### PROMPT:
What you return must match the records character for character.

### SOURCE DATA:

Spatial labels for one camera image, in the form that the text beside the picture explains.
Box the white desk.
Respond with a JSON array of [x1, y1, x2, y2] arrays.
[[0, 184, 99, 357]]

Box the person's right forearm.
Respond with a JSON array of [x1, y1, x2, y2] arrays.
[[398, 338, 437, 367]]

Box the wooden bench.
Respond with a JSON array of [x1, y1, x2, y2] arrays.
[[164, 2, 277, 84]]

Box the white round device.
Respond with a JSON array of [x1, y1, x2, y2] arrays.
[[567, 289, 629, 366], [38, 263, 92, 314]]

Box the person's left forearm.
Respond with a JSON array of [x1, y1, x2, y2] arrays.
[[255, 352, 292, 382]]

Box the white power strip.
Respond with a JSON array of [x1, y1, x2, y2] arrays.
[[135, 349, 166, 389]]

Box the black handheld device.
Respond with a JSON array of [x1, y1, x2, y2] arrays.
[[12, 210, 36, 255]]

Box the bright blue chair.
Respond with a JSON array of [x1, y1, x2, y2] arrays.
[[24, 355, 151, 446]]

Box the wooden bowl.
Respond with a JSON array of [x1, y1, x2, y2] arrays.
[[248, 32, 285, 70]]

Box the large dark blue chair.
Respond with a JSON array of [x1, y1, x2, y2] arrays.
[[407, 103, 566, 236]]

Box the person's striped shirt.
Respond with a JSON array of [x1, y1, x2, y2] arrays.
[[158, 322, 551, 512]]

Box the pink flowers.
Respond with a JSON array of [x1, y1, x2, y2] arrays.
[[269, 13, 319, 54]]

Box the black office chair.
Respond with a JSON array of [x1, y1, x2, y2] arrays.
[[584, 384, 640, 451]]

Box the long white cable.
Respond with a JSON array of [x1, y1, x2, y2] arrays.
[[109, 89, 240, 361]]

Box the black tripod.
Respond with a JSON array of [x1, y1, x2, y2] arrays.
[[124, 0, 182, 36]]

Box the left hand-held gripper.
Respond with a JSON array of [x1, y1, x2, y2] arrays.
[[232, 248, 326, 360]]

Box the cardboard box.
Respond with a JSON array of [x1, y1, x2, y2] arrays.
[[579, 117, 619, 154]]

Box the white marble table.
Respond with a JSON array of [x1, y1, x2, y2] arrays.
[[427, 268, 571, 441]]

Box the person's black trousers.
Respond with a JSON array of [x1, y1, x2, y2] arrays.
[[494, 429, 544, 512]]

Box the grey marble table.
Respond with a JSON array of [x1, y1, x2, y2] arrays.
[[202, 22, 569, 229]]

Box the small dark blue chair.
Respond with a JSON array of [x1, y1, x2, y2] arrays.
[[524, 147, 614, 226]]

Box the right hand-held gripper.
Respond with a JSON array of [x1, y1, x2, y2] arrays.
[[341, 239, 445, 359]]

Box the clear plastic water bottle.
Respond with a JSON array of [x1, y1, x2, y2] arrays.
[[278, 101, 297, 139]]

### SOLUTION FOR THIS EXERCISE:
Spatial labels for one camera image, in the form that the text beside the picture explains.
Box the white desk.
Respond with a JSON array of [x1, y1, x2, y2] arrays.
[[0, 184, 99, 357]]

Box the person's right forearm.
Respond with a JSON array of [x1, y1, x2, y2] arrays.
[[398, 338, 437, 367]]

Box the wooden bench.
Respond with a JSON array of [x1, y1, x2, y2] arrays.
[[164, 2, 277, 84]]

Box the white round device.
Respond with a JSON array of [x1, y1, x2, y2] arrays.
[[567, 289, 629, 366], [38, 263, 92, 314]]

Box the person's left forearm.
Respond with a JSON array of [x1, y1, x2, y2] arrays.
[[255, 352, 292, 382]]

Box the white power strip.
Respond with a JSON array of [x1, y1, x2, y2] arrays.
[[135, 349, 166, 389]]

Box the black handheld device.
Respond with a JSON array of [x1, y1, x2, y2] arrays.
[[12, 210, 36, 255]]

Box the bright blue chair.
Respond with a JSON array of [x1, y1, x2, y2] arrays.
[[24, 355, 151, 446]]

Box the wooden bowl.
Respond with a JSON array of [x1, y1, x2, y2] arrays.
[[248, 32, 285, 70]]

Box the large dark blue chair.
Respond with a JSON array of [x1, y1, x2, y2] arrays.
[[407, 103, 566, 236]]

Box the person's striped shirt.
Respond with a JSON array of [x1, y1, x2, y2] arrays.
[[158, 322, 551, 512]]

Box the pink flowers.
Respond with a JSON array of [x1, y1, x2, y2] arrays.
[[269, 13, 319, 54]]

Box the black office chair.
Respond with a JSON array of [x1, y1, x2, y2] arrays.
[[584, 384, 640, 451]]

Box the long white cable.
Respond with a JSON array of [x1, y1, x2, y2] arrays.
[[109, 89, 240, 361]]

Box the black tripod.
Respond with a JSON array of [x1, y1, x2, y2] arrays.
[[124, 0, 182, 36]]

Box the left hand-held gripper.
Respond with a JSON array of [x1, y1, x2, y2] arrays.
[[232, 248, 326, 360]]

Box the cardboard box.
Respond with a JSON array of [x1, y1, x2, y2] arrays.
[[579, 117, 619, 154]]

Box the white marble table.
Respond with a JSON array of [x1, y1, x2, y2] arrays.
[[427, 268, 571, 441]]

Box the person's black trousers.
Respond with a JSON array of [x1, y1, x2, y2] arrays.
[[494, 429, 544, 512]]

Box the grey marble table.
Respond with a JSON array of [x1, y1, x2, y2] arrays.
[[202, 22, 569, 229]]

Box the small dark blue chair.
Respond with a JSON array of [x1, y1, x2, y2] arrays.
[[524, 147, 614, 226]]

Box the right hand-held gripper.
Respond with a JSON array of [x1, y1, x2, y2] arrays.
[[341, 239, 445, 359]]

Box the clear plastic water bottle.
Respond with a JSON array of [x1, y1, x2, y2] arrays.
[[278, 101, 297, 139]]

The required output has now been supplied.